Ebelt and McGeffers said that to address the issue they’re planning additional outreach to local and tribal health departments to ask that they communicate directly with schools. They also plan to communicate to schools about available remediation funding. Such funding includes $3.7 million designated by Montana’s Legislature in the spring of 2023 and another $565,000 in federal funds received in August 2023 through the Bipartisan Infrastructure Law.
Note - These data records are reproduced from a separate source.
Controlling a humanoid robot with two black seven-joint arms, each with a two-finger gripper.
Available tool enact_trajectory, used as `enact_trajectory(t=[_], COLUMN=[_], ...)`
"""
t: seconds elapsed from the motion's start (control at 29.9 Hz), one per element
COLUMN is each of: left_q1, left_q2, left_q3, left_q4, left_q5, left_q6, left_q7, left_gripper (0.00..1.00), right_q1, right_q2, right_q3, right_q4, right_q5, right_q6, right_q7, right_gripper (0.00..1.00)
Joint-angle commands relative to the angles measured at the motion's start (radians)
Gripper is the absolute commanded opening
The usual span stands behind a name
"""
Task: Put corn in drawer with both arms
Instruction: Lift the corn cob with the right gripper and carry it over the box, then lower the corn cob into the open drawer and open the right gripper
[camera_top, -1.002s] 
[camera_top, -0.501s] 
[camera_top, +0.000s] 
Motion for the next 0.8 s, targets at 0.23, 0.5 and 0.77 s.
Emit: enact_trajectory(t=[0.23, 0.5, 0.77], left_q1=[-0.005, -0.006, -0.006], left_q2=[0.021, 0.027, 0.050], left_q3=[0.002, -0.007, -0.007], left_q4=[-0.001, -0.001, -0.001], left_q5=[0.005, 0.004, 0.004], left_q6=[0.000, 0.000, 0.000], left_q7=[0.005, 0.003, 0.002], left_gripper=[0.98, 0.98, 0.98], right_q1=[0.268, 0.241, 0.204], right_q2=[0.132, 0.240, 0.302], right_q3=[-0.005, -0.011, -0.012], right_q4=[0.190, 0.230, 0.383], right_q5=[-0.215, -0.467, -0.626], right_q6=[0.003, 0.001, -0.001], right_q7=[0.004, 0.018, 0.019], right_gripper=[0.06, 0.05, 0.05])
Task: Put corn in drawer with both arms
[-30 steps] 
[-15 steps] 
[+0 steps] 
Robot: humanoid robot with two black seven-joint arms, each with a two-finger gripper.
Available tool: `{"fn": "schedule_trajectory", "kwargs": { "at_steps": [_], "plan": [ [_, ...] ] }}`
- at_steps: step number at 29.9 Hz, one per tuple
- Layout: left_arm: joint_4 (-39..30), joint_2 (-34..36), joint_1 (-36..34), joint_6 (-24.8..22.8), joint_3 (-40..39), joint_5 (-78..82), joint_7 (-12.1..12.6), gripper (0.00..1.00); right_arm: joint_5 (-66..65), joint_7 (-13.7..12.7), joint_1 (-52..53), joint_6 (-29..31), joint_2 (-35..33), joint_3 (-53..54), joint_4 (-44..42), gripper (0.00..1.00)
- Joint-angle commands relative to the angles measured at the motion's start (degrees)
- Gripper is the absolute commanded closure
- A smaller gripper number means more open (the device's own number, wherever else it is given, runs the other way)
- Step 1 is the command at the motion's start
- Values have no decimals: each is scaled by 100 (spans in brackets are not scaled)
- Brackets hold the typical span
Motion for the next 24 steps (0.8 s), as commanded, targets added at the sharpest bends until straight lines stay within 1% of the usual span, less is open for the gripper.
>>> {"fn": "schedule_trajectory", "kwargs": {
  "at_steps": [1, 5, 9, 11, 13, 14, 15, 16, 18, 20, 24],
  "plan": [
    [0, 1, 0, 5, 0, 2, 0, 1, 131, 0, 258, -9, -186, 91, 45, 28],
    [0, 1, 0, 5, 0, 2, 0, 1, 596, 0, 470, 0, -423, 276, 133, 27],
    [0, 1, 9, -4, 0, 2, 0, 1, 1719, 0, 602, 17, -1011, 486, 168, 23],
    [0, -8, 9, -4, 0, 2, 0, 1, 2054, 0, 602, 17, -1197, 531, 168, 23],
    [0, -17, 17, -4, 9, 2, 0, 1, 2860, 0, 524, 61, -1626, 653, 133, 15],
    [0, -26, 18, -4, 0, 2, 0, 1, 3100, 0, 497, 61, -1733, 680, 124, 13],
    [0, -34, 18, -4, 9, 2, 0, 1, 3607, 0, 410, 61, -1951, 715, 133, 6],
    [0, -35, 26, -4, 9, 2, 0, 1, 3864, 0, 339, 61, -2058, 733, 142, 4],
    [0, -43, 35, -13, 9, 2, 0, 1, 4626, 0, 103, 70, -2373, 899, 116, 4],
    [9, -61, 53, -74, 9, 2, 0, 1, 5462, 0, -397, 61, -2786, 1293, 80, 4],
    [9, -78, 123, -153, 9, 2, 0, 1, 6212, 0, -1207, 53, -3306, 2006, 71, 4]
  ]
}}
The increased funding has been a huge boost for the effort, which initially allocated about $1,200 per school, the cost of a couple of filters. Now, up to $100,000 can be distributed. Currently, 21 schools have applied for reimbursement.

Scott Reiter, the director of facilities at Billings Public Schools, said his district had completed all necessary testing by 2021. Mitigation projects have been moving through the pipeline ever since, though Reiter was initially concerned about where the money would come from.

“We’ve been working on this since we first did the testing,” he said.

Reiter said he was contacted by DPHHS in 2023 and informed of the increased budget. His district, however, was ineligible to apply for the money until it had expended its Elementary & Secondary School Emergency Relief (ESSER) Fund, distributed to assist schools in recovery from pandemic impacts. Because Billings was running a summer school, ESSER funding was still paying out through last month.

This past summer’s projects included a new service line at Rose Park Elementary School and fixture replacement at nearly a dozen other schools. Reiter hopes the schools will be reimbursed for those efforts.

“We’ll be sending our first round [of applications] this week,” Reiter said. “My goal is to be complete with [mitigation] by the summer of ’25, by the start of school next year.”

Although the increased budget is a help, McWilliams, in Missoula, emphasized that the money still won’t cover all of the project’s costs. The re-piping at Jefferson alone cost $250,000, and Jefferson’s building is a fraction of the size of some of the county’s larger schools.

Meadow Hill Middle School, which also needs to be re-piped, is next on the district’s list. From there, McWilliams will move on to the next thing. Unlike Reiter, he has no end date in sight.

“It’s not being talked about,” he said, “but there’s a lot of work being done.”